Producer Client Scenarios

The dashboard and scenarios in this section use client metrics from a Java producer. The same principles can be applied to any other non-java clients–they generally offer similar metrics.

The source code for the client can found in the ccloud-observability/src directory. The sample client uses default configurations, this is not recommended for production use cases. This Java producer will continue to produce the same message every 100 ms until the process is interrupted. The content of the message is not important here, in these scenarios the focus is on the change in client metric values.

Producer Dashboard

Confluent Cloud Unreachable

In the producer container, add a rule blocking network traffic that has a destination TCP port 9092. This will prevent the producer from reaching the Kafka cluster in Confluent Cloud.

This scenario will look at Confluent Cloud metrics from the Metrics API and client metrics from the client application’s MBean object kafka.producer:type=producer-metrics,client-id=producer-1.

Introduce failure scenario

  1. Add a rule blocking traffic in the producer container on port 9092 which is used to talk to the broker:

    docker compose exec producer iptables -A OUTPUT -p tcp --dport 9092 -j DROP
    

Diagnose the problem

  1. From your web browser, navigate to the Grafana dashboard at http://localhost:3000 and login with the username admin and password password.

  2. Navigate to the Producer Client Metrics dashboard. Wait 2 minutes and then observe:

    • A downward trend in outgoing bytes which can be found by the expanding the Throughput tab.
    • The top-level panels like Record error rate (derived from Kafka MBean attribute record-error-rate) should turn red, a major indication something is wrong.
    • The spark line in the Free buffer space (derived from Kafka MBean attribute buffer-available-bytes) panel go down and a bump in Retry rate (derived from Kafka MBean attribute record-retry-rate)

    This means the producer is not producing data, which could happen for a few reasons.

    Producer Connectivity Loss

  3. Check the status of the Confluent Cloud cluster, specifically that it is accepting requests to isolate this problem to the producer. To do this, navigate to the Confluent Cloud dashboard.

  4. Look at the top panels. They should all be green which means the cluster is operating safely within its resources.

    Confluent Cloud Panel

    For a connectivity problem in a client, look specifically at the Requests (rate). If this value is yellow or red, the client connectivity problem could be due to hitting the Confluent Cloud requests rate limit. If you exceed the maximum, requests may be refused. See the General Request Rate Limits scenario for more details.

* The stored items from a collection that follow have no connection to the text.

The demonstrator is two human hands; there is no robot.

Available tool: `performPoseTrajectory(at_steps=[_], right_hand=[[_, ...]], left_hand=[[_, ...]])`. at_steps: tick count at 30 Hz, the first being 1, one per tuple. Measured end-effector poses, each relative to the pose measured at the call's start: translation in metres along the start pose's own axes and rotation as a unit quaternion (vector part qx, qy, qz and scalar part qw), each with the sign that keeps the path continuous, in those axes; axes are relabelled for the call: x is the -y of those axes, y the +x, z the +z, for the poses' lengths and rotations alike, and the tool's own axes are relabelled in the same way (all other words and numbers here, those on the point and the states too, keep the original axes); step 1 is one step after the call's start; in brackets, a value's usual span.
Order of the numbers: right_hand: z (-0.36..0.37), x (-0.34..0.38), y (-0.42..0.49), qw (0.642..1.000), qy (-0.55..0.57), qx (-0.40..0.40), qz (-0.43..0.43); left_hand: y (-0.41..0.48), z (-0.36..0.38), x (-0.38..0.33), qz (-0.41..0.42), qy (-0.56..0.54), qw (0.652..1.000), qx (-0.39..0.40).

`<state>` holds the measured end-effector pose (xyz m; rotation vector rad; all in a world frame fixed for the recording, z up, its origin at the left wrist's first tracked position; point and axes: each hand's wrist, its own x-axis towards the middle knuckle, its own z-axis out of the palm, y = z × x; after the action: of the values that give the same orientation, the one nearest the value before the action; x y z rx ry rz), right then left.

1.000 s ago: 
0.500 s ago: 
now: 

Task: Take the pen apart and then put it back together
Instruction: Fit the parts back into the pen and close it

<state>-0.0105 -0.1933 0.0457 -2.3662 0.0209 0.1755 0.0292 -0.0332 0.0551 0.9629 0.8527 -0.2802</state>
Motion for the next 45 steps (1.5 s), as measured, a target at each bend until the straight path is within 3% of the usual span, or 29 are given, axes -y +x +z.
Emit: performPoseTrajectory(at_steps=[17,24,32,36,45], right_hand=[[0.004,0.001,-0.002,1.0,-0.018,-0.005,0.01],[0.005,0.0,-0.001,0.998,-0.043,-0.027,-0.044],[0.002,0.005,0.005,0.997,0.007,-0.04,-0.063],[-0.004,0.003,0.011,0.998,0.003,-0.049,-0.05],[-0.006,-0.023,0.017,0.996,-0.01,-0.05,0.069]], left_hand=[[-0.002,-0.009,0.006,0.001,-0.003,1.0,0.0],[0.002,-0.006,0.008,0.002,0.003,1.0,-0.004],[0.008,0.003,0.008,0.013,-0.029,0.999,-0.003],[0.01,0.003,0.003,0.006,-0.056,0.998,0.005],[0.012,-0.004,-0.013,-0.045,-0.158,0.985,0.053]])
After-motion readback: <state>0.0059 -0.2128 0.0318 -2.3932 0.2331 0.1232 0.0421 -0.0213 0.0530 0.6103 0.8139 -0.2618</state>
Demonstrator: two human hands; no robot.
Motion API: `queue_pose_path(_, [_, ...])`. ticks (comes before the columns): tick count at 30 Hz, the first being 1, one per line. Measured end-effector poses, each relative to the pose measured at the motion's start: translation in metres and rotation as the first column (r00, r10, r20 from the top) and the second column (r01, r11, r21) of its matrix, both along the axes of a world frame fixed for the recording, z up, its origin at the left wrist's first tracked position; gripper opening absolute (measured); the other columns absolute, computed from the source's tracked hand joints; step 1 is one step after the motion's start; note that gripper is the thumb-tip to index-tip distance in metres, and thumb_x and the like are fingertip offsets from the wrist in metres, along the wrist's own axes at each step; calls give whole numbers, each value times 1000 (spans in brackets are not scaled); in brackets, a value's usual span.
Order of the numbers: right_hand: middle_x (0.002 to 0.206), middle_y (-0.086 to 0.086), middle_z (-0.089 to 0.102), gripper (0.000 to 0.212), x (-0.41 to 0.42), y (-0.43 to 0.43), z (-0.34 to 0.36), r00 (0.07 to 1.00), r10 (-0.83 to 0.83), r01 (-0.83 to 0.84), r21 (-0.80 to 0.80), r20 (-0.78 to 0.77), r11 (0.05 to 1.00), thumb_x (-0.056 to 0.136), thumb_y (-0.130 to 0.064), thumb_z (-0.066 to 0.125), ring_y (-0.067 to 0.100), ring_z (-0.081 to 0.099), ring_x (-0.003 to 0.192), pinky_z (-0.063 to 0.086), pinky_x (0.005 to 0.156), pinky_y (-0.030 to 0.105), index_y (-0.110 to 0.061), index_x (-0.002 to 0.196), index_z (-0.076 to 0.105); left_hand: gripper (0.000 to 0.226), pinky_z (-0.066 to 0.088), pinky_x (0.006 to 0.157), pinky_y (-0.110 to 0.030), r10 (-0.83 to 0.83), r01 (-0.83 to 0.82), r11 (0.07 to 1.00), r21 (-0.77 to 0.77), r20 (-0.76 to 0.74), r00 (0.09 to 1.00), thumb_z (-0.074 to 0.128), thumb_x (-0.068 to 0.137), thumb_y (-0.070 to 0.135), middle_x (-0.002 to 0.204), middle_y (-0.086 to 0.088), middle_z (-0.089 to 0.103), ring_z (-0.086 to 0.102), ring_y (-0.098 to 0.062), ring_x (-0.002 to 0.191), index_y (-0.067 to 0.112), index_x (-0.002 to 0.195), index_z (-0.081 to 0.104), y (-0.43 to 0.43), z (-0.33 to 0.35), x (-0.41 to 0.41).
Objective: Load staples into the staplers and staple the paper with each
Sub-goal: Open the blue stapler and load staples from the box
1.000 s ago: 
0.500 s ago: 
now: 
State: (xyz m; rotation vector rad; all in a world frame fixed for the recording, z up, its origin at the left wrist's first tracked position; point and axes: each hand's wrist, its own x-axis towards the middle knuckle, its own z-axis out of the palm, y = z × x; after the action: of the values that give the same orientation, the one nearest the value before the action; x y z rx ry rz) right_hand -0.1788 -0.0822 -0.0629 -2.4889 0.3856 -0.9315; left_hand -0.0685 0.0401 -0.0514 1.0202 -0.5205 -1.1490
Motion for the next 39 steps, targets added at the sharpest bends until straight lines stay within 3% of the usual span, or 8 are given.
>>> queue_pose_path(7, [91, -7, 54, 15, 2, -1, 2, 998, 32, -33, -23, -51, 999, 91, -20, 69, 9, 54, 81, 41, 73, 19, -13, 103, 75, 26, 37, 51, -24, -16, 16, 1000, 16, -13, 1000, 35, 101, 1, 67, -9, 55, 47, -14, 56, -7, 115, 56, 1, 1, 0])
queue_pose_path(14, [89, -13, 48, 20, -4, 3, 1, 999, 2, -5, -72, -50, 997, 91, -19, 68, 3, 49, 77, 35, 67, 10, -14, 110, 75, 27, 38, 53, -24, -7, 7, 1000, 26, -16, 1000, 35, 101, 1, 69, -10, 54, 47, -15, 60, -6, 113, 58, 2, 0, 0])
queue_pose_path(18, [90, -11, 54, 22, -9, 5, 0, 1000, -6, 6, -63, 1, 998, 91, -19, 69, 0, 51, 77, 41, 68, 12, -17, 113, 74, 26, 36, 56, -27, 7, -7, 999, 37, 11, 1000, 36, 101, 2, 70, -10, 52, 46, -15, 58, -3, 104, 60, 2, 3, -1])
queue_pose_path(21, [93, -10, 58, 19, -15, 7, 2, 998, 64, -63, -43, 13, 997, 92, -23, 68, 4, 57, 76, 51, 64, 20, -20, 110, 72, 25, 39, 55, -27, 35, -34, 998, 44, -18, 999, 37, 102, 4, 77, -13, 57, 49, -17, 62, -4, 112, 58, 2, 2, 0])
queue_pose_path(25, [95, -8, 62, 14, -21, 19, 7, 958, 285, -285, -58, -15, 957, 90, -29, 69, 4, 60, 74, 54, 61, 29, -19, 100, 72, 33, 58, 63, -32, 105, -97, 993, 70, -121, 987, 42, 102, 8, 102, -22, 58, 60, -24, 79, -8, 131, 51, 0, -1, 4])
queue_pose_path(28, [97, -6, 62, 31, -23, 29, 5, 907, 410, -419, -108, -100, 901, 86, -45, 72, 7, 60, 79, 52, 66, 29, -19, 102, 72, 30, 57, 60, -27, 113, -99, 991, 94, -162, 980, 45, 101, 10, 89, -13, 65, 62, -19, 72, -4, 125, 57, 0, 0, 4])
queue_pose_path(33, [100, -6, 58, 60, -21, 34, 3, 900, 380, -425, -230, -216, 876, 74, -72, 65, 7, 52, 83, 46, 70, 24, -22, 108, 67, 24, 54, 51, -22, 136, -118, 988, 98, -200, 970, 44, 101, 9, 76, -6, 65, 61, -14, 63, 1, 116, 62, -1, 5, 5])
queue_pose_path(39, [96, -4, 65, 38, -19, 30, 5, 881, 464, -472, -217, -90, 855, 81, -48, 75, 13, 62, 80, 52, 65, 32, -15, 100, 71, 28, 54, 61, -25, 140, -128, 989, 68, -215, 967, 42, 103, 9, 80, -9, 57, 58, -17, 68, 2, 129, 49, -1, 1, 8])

  5. Check the producer logs for more information about what is going wrong. Use the following docker command to get the producer logs:

    docker compose logs producer
    
  6. Verify that you see log messages similar to what is shown below:

    producer           | [2021-02-11 18:16:12,231] WARN [Producer clientId=producer-1] Got error produce response with correlation id 15603 on topic-partition demo-topic-1-3, retrying (2147483646 attempts left). Error: NETWORK_EXCEPTION (org.apache.kafka.clients.producer.internals.Sender)
    producer           | [2021-02-11 18:16:12,232] WARN [Producer clientId=producer-1] Received invalid metadata error in produce request on partition demo-topic-1-3 due to org.apache.kafka.common.errors.NetworkException: The server disconnected before a response was received.. Going to request metadata update now (org.apache.kafka.clients.producer.internals.Sender)
    

    Note that the logs provide a clear picture of what is going on–Error: NETWORK_EXCEPTION and server disconnected. This was expected because the failure scenario we introduced blocked outgoing traffic to the broker’s port. Looking at metrics alone won’t always lead you directly to an answer but they are a quick way to see if things are working as expected.

Resolve failure scenario

  1. Remove the rule we created earlier that blocked traffic with the following command:

    docker compose exec producer iptables -D OUTPUT -p tcp --dport 9092 -j DROP
    

    It may take a few minutes for the producer to start sending requests again.

Troubleshooting

  1. Producer output rate doesn’t come back up after adding in the iptables rule.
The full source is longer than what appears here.